Parquet2

This is an experiment, a re-write of the parquet crate that

delegates parallelism downstream
deletages decoding batches downstream
no unsafe

Organization

read: read metadata and pages
metadata: parquet files metadata (e.g. FileMetaData)
schema: types metadata declaration (e.g. ConvertedType)
types: physical type declaration (i.e. how things are represented in memory). So far unused.
compression: compression (e.g. Gzip)
errors: basic error handling

How to use

use std::fs::File;

use parquet2::read::{Page, read_metadata, get_page_iterator};

let mut file = File::open("testing/parquet-testing/data/alltypes_plain.parquet").unwrap();

/// here we read the metadata.
let metadata = read_metadata(&mut file)?;

/// Here we get an iterator of pages (each page has its own data)
/// This can be heavily parallelized; not even the same `file` is needed here...
/// feel free to wrap `metadata` under an `Arc`
let row_group = 0;
let column = 0;
let mut iter = get_page_iterator(&metadata, row_group, column, &mut file)?;

/// A page.
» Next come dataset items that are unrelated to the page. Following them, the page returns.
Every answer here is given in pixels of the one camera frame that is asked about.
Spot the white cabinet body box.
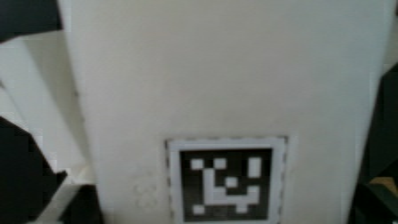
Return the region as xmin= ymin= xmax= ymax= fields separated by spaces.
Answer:
xmin=0 ymin=31 xmax=96 ymax=184

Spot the white block with markers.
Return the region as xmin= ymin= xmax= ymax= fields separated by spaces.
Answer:
xmin=59 ymin=0 xmax=396 ymax=224

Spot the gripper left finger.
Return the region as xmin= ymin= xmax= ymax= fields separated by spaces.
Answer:
xmin=23 ymin=168 xmax=108 ymax=224

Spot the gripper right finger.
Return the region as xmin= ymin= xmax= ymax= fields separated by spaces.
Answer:
xmin=346 ymin=166 xmax=398 ymax=224

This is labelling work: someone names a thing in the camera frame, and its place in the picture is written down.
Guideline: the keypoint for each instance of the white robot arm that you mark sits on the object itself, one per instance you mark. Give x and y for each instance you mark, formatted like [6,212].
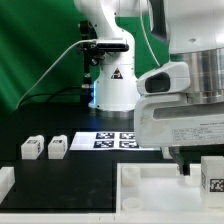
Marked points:
[194,32]

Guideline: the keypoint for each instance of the white obstacle block left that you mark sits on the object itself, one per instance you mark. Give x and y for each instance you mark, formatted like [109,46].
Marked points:
[7,180]

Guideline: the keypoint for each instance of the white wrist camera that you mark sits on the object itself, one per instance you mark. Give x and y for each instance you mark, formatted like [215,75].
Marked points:
[172,77]

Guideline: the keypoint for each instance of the black camera on stand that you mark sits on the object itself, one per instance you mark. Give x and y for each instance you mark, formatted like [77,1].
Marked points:
[94,51]

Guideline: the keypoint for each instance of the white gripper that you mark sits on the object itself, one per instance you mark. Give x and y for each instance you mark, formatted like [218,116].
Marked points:
[169,121]

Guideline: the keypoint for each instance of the white sheet with markers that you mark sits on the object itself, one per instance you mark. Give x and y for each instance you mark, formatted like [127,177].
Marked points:
[106,140]

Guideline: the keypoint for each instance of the white square tabletop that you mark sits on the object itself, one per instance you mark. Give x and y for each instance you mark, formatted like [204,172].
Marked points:
[159,187]

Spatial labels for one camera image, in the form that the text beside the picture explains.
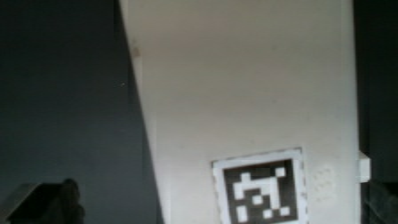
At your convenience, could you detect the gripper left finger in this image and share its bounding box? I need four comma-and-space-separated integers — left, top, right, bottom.
0, 179, 83, 224

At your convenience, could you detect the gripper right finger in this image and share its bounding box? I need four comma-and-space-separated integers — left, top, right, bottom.
360, 181, 398, 224

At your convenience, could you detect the white cabinet top block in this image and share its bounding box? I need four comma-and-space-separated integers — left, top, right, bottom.
119, 0, 369, 224

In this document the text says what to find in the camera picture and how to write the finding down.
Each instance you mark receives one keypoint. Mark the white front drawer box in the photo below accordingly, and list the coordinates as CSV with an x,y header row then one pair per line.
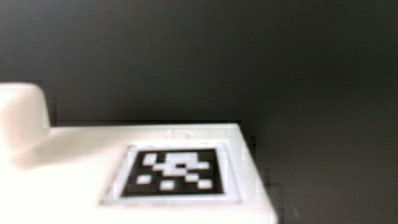
x,y
157,174

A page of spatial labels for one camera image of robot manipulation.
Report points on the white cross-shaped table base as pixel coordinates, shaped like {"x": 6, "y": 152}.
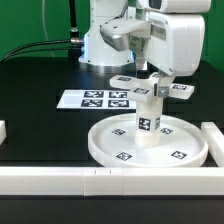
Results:
{"x": 142, "y": 90}

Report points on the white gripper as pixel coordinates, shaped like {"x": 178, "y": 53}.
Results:
{"x": 170, "y": 42}

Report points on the white right fence rail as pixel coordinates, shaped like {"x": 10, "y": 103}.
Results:
{"x": 215, "y": 140}

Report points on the white left fence rail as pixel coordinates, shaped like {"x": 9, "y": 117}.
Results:
{"x": 2, "y": 131}

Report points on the white round table top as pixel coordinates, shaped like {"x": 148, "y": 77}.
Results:
{"x": 111, "y": 142}

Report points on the white fence rail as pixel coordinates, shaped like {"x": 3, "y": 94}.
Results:
{"x": 111, "y": 181}
{"x": 2, "y": 131}
{"x": 215, "y": 140}

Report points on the white front fence rail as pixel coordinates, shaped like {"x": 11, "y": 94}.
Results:
{"x": 111, "y": 181}

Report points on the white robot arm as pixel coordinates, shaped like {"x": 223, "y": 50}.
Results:
{"x": 105, "y": 10}

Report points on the white marker sheet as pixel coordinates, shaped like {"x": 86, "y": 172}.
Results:
{"x": 95, "y": 99}

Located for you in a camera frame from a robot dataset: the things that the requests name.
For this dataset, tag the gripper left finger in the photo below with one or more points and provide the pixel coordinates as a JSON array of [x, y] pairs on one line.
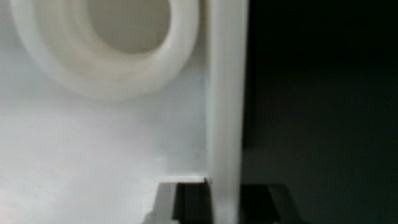
[[181, 204]]

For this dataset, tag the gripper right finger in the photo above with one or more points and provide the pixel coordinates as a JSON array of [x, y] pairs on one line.
[[266, 205]]

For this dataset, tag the white square table top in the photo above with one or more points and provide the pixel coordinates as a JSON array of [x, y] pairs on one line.
[[121, 110]]
It is just (encoded) bytes at this point.
let page = iter.next().unwrap().unwrap();
println!("{:#?}", page);

General data flow

parquet -> decompress -> decode -> deserialize

decompress: e.g. gzip
decode: e.g. RLE
deserialize: e.g. &[u8] -> &[i32]

Decoding and deserialization are still in progress.

Decoding ideas:

See quickwit-oss/bitpacking#31

Deserialization ideas:

Since decoding may be the final step of the pipeline, a decoded page may require type information.

This requires consumer-specific knowledge (e.g. arrow may use buffers while non-arrow may use Vec). Thus, IMO we should just offer the APIs and decoders, and leave it for consumers to use them.